§ **Information shown**:

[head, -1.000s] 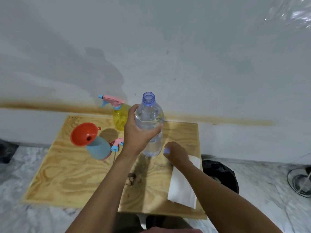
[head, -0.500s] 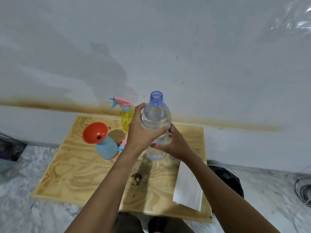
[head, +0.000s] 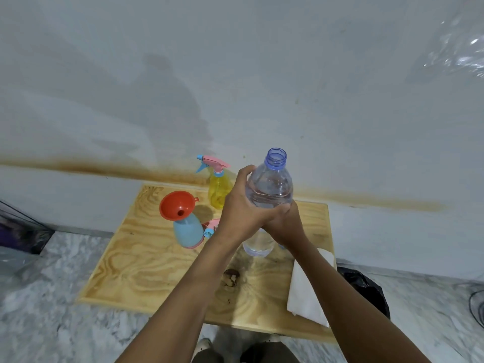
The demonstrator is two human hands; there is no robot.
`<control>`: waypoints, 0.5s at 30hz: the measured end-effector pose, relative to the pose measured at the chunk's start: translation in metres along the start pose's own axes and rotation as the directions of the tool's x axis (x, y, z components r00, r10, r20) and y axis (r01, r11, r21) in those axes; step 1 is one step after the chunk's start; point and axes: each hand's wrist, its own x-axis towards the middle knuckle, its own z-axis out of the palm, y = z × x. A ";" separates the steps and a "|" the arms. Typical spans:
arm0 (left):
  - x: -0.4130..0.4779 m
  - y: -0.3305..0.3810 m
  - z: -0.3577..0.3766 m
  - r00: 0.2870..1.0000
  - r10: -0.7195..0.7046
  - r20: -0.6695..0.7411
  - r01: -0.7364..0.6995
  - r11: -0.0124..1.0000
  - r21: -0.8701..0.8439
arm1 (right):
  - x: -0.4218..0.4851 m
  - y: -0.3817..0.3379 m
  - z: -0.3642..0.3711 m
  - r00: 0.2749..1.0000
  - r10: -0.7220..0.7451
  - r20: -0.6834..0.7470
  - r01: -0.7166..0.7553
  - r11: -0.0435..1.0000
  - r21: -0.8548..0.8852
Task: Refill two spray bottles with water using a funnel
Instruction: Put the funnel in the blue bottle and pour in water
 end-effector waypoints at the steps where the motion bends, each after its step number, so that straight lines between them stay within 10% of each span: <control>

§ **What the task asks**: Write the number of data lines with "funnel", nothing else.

§ **Solution to this problem**: 2